Natsume Sōseki, trad. du japonais par René de Ceccatty et Ryōji Nakamura, Oreiller d’herbes. Rivages poche, 1987.
natsume sooseki

Sōseki en 1906, l'année de publication de ce roman wikimedia commons


Mon crayon, qui était sans vie, s'est mis à bouger graduellement et, profitant de ce mouvement, j'ai réussi, au bout de vingt ou trente minutes, à composer […] six vers.

p. 108

Poète et peintre, le narrateur échappe à la ville pour tenter de trouver le sens de la beauté. Cette échappée au cœur du Japon rural du XXe siècle naissant mêle les sources de l'inspiration littéraire nippone et occidentale.

Né à la veille de la restauration Meiji, Sōseki est pleinement lié à cette ère de brusque transition du Japon. Ce texte, parfois sous-titré Le voyage poétique, est à la frontière de deux cultures.

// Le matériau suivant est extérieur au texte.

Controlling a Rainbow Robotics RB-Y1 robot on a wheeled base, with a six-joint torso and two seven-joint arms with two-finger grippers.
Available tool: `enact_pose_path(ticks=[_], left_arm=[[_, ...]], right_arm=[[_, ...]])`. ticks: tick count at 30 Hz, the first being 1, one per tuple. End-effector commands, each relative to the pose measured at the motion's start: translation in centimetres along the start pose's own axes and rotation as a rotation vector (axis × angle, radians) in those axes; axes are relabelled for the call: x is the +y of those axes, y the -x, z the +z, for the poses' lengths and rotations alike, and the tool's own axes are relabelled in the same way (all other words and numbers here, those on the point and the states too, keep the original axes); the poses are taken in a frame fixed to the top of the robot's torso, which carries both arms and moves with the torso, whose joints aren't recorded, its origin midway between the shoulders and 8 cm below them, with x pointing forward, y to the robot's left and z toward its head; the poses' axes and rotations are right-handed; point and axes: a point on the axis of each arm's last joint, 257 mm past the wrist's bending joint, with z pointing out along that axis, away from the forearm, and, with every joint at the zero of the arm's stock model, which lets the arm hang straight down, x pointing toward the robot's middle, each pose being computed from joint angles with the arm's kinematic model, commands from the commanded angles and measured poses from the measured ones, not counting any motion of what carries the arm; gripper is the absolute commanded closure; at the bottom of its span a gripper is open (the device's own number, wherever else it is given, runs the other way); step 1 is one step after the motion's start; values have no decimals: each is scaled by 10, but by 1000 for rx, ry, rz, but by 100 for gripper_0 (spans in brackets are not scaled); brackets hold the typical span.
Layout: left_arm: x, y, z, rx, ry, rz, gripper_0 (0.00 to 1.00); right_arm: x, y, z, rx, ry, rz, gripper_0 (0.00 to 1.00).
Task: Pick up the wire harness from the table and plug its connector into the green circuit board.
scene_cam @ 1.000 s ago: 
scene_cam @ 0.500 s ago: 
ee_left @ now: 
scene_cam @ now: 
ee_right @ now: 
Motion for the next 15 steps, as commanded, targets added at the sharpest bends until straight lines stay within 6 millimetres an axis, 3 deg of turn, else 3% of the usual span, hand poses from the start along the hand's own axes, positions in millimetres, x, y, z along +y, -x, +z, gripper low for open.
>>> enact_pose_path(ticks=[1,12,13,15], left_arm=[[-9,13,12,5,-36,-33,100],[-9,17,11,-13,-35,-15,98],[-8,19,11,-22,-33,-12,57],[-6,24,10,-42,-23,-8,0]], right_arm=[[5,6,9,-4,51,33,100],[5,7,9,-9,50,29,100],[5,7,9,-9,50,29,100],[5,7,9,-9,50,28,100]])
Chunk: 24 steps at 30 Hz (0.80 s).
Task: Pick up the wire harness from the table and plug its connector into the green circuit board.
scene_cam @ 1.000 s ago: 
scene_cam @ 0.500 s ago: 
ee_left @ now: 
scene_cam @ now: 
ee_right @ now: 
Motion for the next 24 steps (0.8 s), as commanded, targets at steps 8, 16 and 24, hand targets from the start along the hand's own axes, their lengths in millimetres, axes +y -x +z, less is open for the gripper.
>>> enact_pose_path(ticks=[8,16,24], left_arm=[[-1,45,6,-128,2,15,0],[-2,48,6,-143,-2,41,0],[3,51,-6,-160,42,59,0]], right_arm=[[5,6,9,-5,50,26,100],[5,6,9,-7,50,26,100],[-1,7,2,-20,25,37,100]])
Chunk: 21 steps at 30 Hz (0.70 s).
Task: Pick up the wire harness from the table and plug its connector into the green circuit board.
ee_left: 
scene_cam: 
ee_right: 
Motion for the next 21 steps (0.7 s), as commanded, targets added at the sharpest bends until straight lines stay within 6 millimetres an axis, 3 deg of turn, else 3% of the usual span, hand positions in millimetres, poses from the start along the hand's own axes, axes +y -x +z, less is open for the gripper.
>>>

Spécialisé en littérature anglaise, l'auteur, après un séjour de trois ans en Angleterre, enseigne à l'Université de Tōkyō avant de pouvoir vivre de l'écriture.

[…] si on doit peindre un paysage japonais, il nous faut rendre la couleur et l'air propres au Japon. On aura beau admirer la peinture française, on ne pourra pas en copier la couleur en disant : « Voilà un paysage japonais ». Il faut tout de même avoir un contact direct avec la nature et observer, du matin au soir, les nuances de la nature et du climat, et quand on se dit que l'on tient enfin la couleur, il faut alors se précipiter vers son tabouret. Une couleur ne dure qu'un moment. Si on laisse l'occasion s'échapper, on ne retrouvera pas facilement cette même couleur. La crête de la chaîne que je viens d'observer est riche de couleurs splendides que je ne pourrai plus jamais contempler. Il serait dommage d'être venu jusqu'ici pour la manquer.

p. 188

Lorsque le narrateur s'engage sur le sentier de montagne, il croit s'extraire du monde moderne qui déshumanise et pénétrer celui d'une pure beauté qu'il pourra mettre en haïkus ou en images. La nature le transporte certes, mais la légende autour de l'étrange Nami déclenche un élan romantique qu'il traduit en vers d'inspiration occidentale. Les nombreux cheminements, qui l'emmènent à un surplomb, dont on ne sait “lequel est le principal : ce sont tous des chemins et en même temps aucun n'est un chemin” permettent la créativité personnelle. À l'inverse du train, dont Sōseki écrit qu'il est représentatif de la civilisation du XXe s., dans lequel “les passagers qui s'y sont entassés vont tous à la même vitesse vers la même destination, ils s'y arrêtent, après avoir eu le privilège d'être enveloppés de fumée.”
Ce chevauchement de deux mondes antagonistes – et la recherche de sens qu'il implique – évoque le roman graphique de Catherine Meurisse La jeune femme et la mer dans lequel la dessinatrice rencontre précisément des personnages librement inspirés de Sōseki.